#### Task description:
What is the number of lines in the following data that contain "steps"? Answer with the number alone.

#### Source material:

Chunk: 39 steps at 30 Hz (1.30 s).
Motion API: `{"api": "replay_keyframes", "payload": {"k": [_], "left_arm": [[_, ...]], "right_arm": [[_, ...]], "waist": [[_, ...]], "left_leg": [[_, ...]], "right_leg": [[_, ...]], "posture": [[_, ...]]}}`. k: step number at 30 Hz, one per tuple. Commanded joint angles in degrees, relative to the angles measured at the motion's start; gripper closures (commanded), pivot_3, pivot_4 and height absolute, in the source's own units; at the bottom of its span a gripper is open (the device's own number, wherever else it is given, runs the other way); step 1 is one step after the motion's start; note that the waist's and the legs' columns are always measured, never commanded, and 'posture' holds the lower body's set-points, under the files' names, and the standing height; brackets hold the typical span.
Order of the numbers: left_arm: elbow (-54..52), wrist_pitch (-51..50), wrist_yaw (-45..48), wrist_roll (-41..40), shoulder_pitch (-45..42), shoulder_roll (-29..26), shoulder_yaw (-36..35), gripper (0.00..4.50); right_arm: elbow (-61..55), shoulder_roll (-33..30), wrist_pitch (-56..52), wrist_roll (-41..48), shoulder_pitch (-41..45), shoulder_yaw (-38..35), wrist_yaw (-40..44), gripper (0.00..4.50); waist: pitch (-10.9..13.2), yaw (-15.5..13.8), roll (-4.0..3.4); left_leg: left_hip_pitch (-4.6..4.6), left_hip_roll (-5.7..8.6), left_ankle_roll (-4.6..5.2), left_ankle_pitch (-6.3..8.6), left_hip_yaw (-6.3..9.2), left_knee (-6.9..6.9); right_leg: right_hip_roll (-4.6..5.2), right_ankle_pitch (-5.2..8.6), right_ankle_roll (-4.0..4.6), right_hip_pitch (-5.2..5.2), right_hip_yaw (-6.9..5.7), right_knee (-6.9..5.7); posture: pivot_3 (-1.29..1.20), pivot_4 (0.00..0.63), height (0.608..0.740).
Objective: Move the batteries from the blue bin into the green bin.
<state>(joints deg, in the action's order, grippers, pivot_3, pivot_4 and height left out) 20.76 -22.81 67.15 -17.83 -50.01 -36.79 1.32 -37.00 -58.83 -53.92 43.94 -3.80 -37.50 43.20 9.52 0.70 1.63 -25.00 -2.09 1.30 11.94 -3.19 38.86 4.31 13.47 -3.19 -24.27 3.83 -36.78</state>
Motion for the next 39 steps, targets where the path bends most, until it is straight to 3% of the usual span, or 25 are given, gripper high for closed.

#### Task result:
2